• _INSTRUCTIONS FOR THE TASK_: From the entries below, work out how many lines contain the string "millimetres"; answer with the number alone.

(SUPPLIED MATERIAL)

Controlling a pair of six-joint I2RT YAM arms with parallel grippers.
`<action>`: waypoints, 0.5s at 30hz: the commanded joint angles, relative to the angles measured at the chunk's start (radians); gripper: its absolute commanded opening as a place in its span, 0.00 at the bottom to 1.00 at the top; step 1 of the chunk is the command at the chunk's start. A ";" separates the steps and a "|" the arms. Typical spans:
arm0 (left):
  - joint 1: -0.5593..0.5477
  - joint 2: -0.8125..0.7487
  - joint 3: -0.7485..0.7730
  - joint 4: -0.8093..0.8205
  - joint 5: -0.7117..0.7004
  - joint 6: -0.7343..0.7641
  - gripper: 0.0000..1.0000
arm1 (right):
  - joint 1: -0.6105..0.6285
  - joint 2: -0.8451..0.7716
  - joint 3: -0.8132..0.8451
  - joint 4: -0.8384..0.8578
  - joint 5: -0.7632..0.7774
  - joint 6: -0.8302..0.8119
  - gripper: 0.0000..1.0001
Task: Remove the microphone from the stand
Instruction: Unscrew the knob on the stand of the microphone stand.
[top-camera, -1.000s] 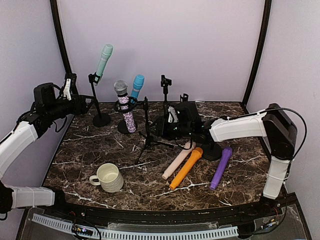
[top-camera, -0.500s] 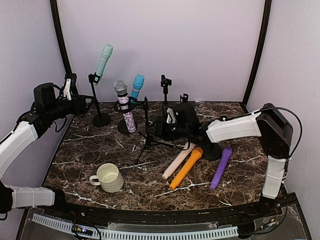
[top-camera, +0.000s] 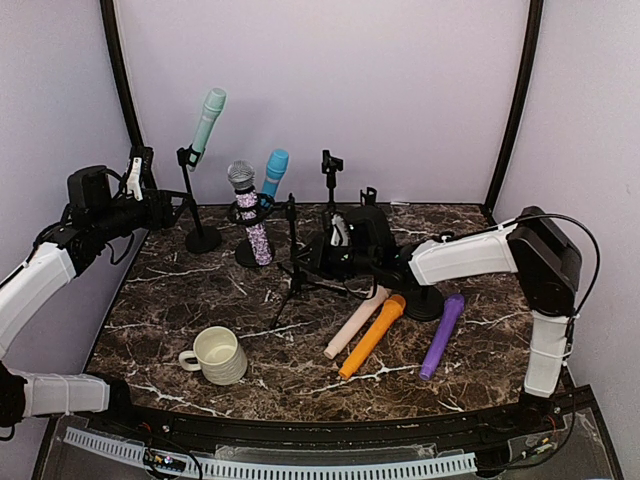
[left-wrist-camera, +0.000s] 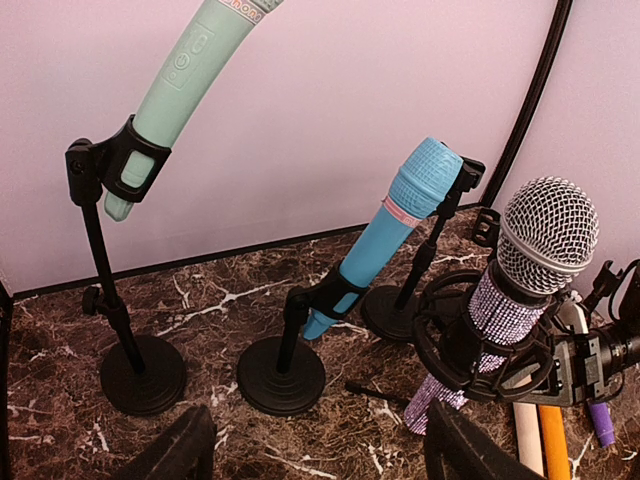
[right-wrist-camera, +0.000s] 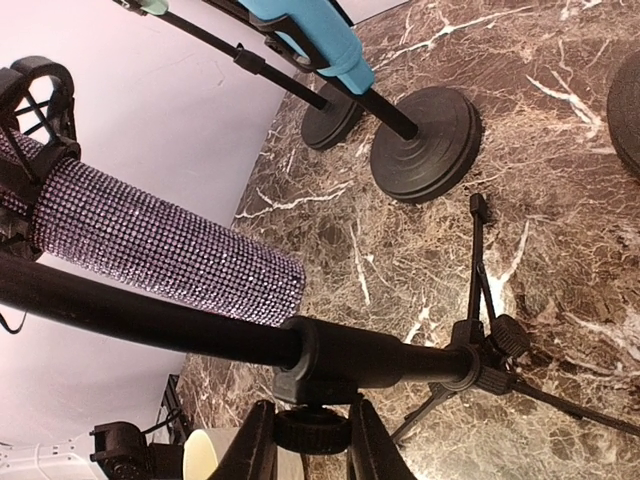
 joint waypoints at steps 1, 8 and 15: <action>-0.002 -0.014 -0.013 0.027 0.007 0.004 0.74 | 0.000 -0.006 0.024 -0.015 0.055 -0.047 0.17; -0.002 -0.012 -0.014 0.027 0.009 0.003 0.74 | 0.039 -0.014 0.071 -0.179 0.213 -0.164 0.14; -0.002 -0.009 -0.014 0.027 0.013 0.002 0.74 | 0.093 0.007 0.142 -0.324 0.417 -0.249 0.13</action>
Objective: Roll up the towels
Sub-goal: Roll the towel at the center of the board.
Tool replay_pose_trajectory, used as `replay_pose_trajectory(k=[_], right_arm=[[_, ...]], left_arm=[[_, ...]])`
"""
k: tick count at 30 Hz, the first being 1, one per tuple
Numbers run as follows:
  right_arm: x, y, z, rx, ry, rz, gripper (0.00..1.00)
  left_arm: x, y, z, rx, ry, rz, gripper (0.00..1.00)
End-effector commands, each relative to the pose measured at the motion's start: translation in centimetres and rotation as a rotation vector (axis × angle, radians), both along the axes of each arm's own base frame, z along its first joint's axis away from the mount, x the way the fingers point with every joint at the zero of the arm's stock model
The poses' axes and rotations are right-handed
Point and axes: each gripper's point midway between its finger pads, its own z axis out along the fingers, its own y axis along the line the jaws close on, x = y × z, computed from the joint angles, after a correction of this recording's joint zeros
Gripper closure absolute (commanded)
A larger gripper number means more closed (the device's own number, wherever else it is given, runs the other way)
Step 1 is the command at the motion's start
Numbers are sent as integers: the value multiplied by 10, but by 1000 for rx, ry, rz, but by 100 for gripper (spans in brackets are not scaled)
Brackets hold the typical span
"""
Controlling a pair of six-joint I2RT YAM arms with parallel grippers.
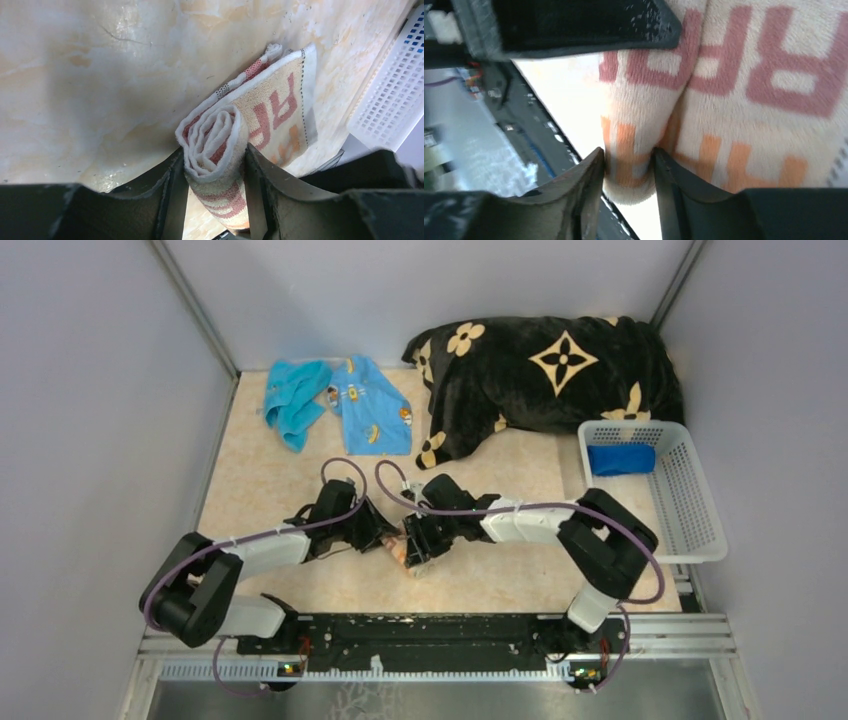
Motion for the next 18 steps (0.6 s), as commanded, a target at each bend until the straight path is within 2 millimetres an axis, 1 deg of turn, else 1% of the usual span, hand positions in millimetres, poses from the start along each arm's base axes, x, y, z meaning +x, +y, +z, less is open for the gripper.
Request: replay_pose_trajectory(k=[1, 4, 5, 6, 7, 10, 12, 15, 18], right_arm=[[27, -32, 25, -253, -347, -92, 56], [33, -37, 51, -325, -534, -121, 48], [33, -37, 57, -350, -585, -122, 40], [29, -32, 64, -363, -636, -108, 36], [28, -31, 67, -385, -680, -101, 35], [20, -18, 75, -424, -790, -71, 34], [15, -8, 77, -454, -851, -53, 35], [9, 5, 72, -508, -907, -15, 38], [6, 12, 52, -591, -948, 29, 42]], left_arm=[[-15, 20, -31, 129, 75, -15, 51], [-16, 21, -34, 137, 85, -20, 51], [-16, 21, -34, 142, 87, -19, 51], [-16, 22, -34, 145, 85, -18, 51], [-15, 22, -34, 147, 85, -16, 51], [-15, 22, -34, 152, 86, -17, 51], [-15, 23, -33, 156, 86, -12, 51], [-15, 25, -33, 161, 85, -9, 51], [-15, 25, -33, 161, 86, -6, 51]])
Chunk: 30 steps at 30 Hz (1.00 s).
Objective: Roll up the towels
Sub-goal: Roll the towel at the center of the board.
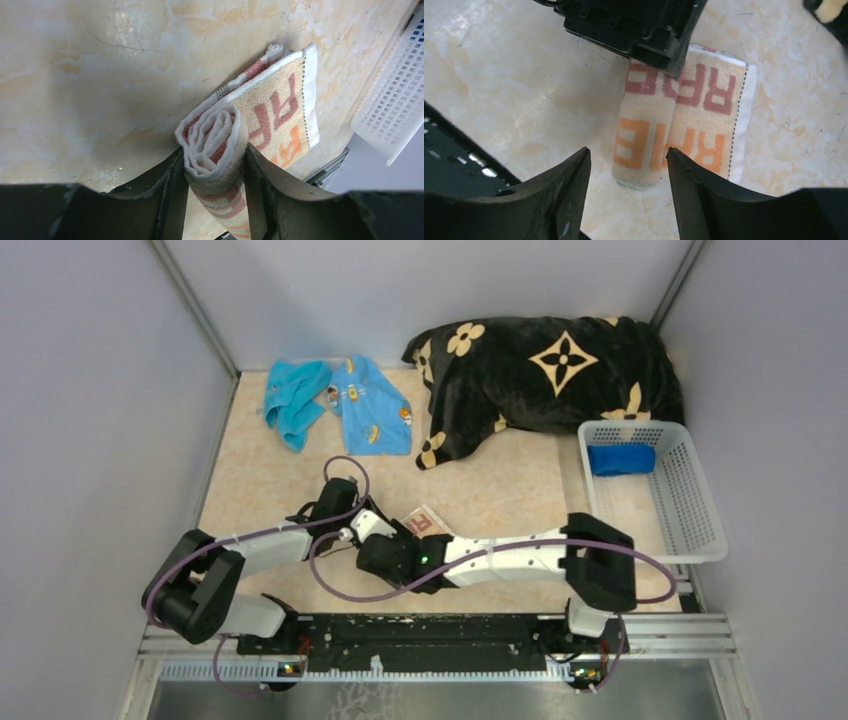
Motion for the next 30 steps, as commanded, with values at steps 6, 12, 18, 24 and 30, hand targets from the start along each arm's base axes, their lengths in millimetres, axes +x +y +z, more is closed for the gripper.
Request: replay_pose_trajectory(k=[6, 12, 18, 24, 30], right_arm=[[13, -5, -39, -241, -151, -29, 47], [6, -22, -74, -344, -107, -9, 52], [-5, -30, -96, -339, -1, 26, 64], [-16, -16, -89, -47, 285, 88, 82], [-26, 2, -74, 243, 561, 185, 83]], left_arm=[[-19, 27, -34, 149, 86, 16, 51], [-20, 27, -35, 151, 93, 16, 50], [-18, 29, -28, 150, 75, 29, 47], [-15, 40, -9, 151, 7, 86, 37], [-12, 45, 17, 120, -77, 116, 26]])
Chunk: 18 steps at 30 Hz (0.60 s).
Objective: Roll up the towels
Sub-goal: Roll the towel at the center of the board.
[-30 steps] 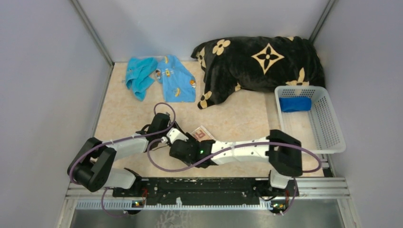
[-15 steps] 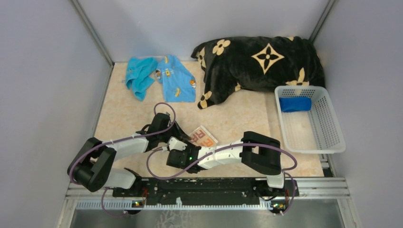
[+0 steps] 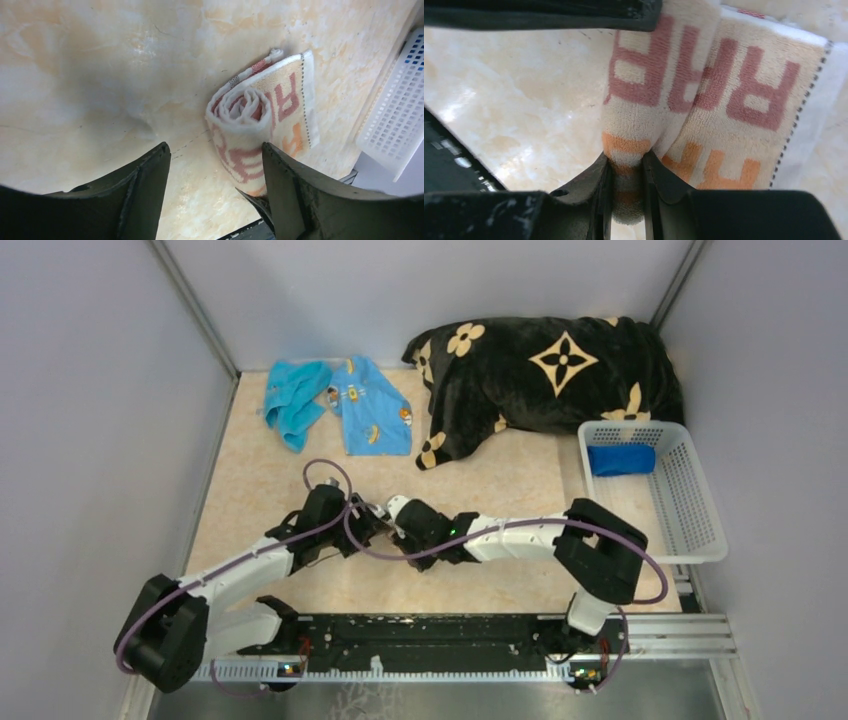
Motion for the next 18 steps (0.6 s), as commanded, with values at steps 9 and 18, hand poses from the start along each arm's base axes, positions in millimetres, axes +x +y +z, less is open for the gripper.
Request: replay_pose_trajectory(k=[9, 18], right_arm=[[-31, 16, 2, 492, 661, 91, 83], [-25, 1, -19, 583, 860, -26, 82]], left_arm=[[-16, -3, 14, -67, -5, -40, 22], [3, -23, 12, -111, -18, -73, 27]])
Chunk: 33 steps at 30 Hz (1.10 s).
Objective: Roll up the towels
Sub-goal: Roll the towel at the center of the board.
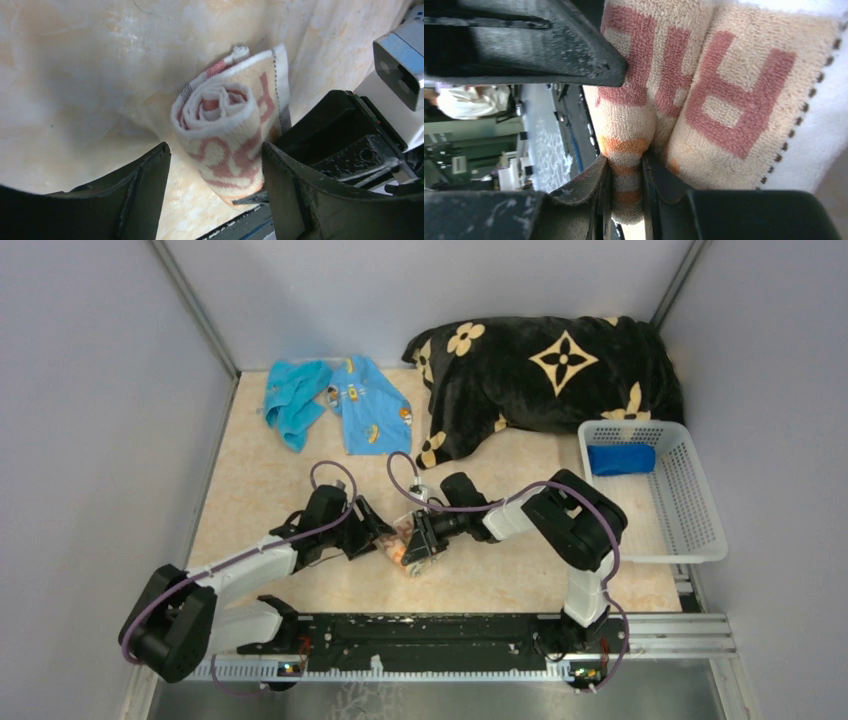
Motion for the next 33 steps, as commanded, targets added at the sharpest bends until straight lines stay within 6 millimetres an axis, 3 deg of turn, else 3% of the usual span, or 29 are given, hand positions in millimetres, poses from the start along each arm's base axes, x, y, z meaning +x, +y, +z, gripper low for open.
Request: replay_pose_trajectory(k=[1, 7, 13, 19, 24, 29, 33], right_arm=[[-18, -19, -24, -28, 190, -21, 82], [-10, -28, -23, -84, 139, -74, 77], [10, -38, -11, -309, -153, -135, 56], [28, -54, 41, -481, -495, -259, 40], [26, -40, 78, -555, -758, -302, 37], [16, -14, 79, -629, -911, -259, 38], [12, -2, 55, -740, -994, -202, 40]], left_arm=[[15, -13, 4, -31, -29, -19, 29], [15, -16, -20, 20, 29, -52, 44], [8, -8, -41, 90, 78, -59, 48], [5, -1, -46, 144, 84, -53, 48], [6, -1, -47, 169, 85, -60, 48], [5, -1, -48, 177, 91, -57, 47], [4, 0, -49, 185, 94, -55, 47]])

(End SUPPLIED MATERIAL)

• _TASK ANSWER_: 4